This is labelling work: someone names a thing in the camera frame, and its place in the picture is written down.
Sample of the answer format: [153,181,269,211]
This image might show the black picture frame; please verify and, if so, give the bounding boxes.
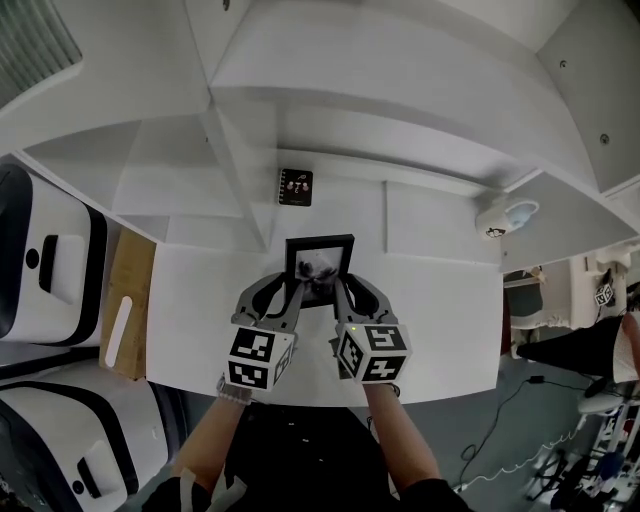
[284,234,356,309]

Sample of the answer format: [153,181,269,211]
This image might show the white cartoon mug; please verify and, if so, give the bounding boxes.
[474,196,542,242]

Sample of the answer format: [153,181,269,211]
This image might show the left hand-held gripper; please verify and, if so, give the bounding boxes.
[224,272,308,393]

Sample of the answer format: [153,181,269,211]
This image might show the white and black robot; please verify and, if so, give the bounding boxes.
[0,162,110,350]
[0,378,177,512]

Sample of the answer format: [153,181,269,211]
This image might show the white bead bracelet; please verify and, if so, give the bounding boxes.
[215,374,254,407]

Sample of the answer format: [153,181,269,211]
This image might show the white ornate chair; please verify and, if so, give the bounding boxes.
[501,266,574,359]

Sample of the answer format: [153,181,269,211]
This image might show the person's right forearm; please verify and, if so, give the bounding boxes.
[361,382,442,495]

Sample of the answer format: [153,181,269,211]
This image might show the brown cardboard box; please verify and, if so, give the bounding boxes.
[97,226,158,382]

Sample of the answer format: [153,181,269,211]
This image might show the person's black clothing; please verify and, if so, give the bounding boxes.
[124,401,477,512]

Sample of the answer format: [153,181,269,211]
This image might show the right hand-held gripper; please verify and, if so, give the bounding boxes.
[332,273,413,386]

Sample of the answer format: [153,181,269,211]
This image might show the person's left forearm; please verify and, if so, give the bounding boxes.
[178,393,252,495]

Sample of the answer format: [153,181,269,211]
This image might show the white coiled cable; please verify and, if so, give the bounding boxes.
[458,431,580,495]

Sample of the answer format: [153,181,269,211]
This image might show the black spiral notebook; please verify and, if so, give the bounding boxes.
[277,167,315,208]

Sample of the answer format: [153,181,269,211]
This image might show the white harness strap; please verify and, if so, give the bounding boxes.
[172,466,250,512]

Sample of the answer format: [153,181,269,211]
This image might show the slatted cabinet door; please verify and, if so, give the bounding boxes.
[0,0,84,109]

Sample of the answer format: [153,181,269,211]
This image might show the white shelf unit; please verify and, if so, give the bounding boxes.
[0,0,640,274]

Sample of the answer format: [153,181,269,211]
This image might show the black floor cable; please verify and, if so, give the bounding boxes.
[456,374,587,494]

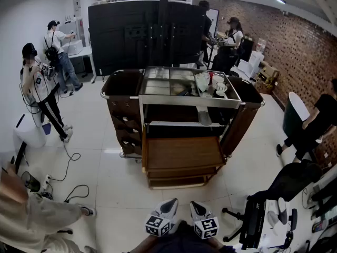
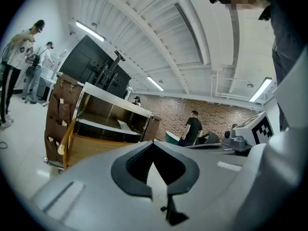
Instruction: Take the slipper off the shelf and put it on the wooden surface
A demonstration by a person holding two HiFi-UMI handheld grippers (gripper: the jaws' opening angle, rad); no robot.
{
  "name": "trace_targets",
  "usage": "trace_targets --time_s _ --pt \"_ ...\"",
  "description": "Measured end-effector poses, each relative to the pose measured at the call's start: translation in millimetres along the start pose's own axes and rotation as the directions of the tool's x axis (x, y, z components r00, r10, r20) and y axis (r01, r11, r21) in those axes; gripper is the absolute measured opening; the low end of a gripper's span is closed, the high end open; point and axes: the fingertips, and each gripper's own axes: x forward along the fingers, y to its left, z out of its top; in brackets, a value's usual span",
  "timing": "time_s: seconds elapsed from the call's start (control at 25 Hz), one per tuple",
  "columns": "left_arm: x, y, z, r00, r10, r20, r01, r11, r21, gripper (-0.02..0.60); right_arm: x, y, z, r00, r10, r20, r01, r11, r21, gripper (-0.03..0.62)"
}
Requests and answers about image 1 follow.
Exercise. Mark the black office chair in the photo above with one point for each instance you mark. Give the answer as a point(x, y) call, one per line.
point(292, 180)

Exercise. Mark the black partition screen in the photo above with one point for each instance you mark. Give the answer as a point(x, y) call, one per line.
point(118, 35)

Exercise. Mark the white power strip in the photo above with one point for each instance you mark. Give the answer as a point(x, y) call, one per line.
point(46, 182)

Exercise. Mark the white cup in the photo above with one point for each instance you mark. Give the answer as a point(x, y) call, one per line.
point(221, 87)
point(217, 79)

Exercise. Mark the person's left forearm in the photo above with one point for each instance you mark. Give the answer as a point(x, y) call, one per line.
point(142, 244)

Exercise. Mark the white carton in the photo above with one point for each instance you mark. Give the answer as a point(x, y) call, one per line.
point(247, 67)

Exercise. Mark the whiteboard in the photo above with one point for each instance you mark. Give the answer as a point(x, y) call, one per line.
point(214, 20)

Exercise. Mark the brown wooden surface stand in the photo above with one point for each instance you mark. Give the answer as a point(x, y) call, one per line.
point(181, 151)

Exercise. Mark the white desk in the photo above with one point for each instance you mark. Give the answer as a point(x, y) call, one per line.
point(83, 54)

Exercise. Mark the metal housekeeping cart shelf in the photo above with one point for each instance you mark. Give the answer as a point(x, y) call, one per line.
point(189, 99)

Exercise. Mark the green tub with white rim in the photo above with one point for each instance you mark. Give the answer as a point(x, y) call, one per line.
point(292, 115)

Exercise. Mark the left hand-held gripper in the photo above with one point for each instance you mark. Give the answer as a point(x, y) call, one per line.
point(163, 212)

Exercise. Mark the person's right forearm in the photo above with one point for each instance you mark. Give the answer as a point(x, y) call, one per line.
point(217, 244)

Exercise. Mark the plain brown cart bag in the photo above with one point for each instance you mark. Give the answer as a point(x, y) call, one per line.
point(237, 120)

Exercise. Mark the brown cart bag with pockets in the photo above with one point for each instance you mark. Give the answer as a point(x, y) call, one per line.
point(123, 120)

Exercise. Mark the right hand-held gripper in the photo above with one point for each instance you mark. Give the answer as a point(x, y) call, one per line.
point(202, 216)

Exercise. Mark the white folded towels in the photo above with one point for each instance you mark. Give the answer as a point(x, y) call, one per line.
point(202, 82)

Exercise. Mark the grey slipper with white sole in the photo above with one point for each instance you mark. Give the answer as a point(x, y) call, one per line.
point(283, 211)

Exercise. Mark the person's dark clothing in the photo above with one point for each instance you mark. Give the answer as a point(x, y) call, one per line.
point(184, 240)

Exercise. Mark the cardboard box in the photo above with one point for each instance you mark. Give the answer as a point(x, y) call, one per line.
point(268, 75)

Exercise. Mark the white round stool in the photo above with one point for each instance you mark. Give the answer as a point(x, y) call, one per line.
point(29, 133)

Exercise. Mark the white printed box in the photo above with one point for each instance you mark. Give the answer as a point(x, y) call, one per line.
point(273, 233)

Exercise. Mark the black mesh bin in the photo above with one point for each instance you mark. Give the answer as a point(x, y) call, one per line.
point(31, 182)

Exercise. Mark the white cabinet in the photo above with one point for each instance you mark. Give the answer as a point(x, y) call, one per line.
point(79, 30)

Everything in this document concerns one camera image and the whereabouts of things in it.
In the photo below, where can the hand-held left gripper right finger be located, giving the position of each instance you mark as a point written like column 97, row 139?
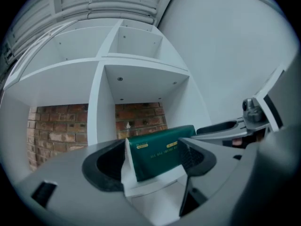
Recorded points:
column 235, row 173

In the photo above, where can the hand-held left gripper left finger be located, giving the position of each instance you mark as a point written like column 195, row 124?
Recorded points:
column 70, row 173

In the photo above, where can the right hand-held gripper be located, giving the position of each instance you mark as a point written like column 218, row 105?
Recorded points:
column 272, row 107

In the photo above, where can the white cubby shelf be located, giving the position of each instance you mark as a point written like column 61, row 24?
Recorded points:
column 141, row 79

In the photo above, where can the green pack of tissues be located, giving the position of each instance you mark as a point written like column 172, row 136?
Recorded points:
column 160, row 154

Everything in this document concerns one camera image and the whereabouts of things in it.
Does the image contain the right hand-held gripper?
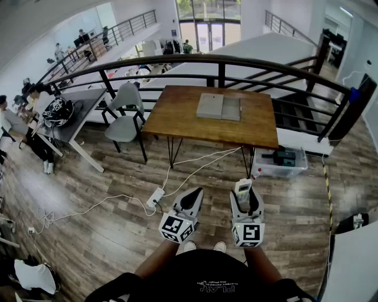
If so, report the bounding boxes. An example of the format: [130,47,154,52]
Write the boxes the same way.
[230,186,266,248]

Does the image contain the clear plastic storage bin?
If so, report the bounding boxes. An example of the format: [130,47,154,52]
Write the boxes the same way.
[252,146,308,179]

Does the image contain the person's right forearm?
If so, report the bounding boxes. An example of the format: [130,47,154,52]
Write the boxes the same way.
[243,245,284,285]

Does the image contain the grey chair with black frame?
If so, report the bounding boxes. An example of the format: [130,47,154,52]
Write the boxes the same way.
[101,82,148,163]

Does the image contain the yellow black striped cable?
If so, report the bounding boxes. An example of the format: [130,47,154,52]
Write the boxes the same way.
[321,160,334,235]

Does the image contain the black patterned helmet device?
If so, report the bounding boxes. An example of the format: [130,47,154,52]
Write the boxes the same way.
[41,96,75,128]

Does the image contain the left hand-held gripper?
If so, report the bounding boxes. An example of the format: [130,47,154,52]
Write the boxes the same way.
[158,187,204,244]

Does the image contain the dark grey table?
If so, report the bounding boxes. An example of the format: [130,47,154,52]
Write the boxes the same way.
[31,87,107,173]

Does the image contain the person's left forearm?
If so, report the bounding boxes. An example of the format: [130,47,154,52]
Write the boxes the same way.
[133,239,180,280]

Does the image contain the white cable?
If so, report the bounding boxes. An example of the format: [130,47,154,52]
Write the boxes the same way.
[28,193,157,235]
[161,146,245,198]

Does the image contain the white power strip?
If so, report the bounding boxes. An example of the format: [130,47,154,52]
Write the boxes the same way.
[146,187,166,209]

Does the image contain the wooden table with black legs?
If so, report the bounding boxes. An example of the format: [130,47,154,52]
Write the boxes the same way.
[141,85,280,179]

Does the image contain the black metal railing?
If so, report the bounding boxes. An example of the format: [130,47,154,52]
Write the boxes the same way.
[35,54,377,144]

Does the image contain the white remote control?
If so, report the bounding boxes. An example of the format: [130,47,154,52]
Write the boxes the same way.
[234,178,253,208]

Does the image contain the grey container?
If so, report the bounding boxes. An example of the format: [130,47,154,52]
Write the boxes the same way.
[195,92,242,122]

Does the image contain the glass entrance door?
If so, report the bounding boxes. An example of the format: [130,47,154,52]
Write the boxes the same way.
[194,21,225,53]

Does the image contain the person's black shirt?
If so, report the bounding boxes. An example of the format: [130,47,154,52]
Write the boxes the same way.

- - - -

§ TASK PROMPT: Each line above that has "giving" adds one to the count; say the final count with no other text.

§ ANSWER FOR THE TASK: 5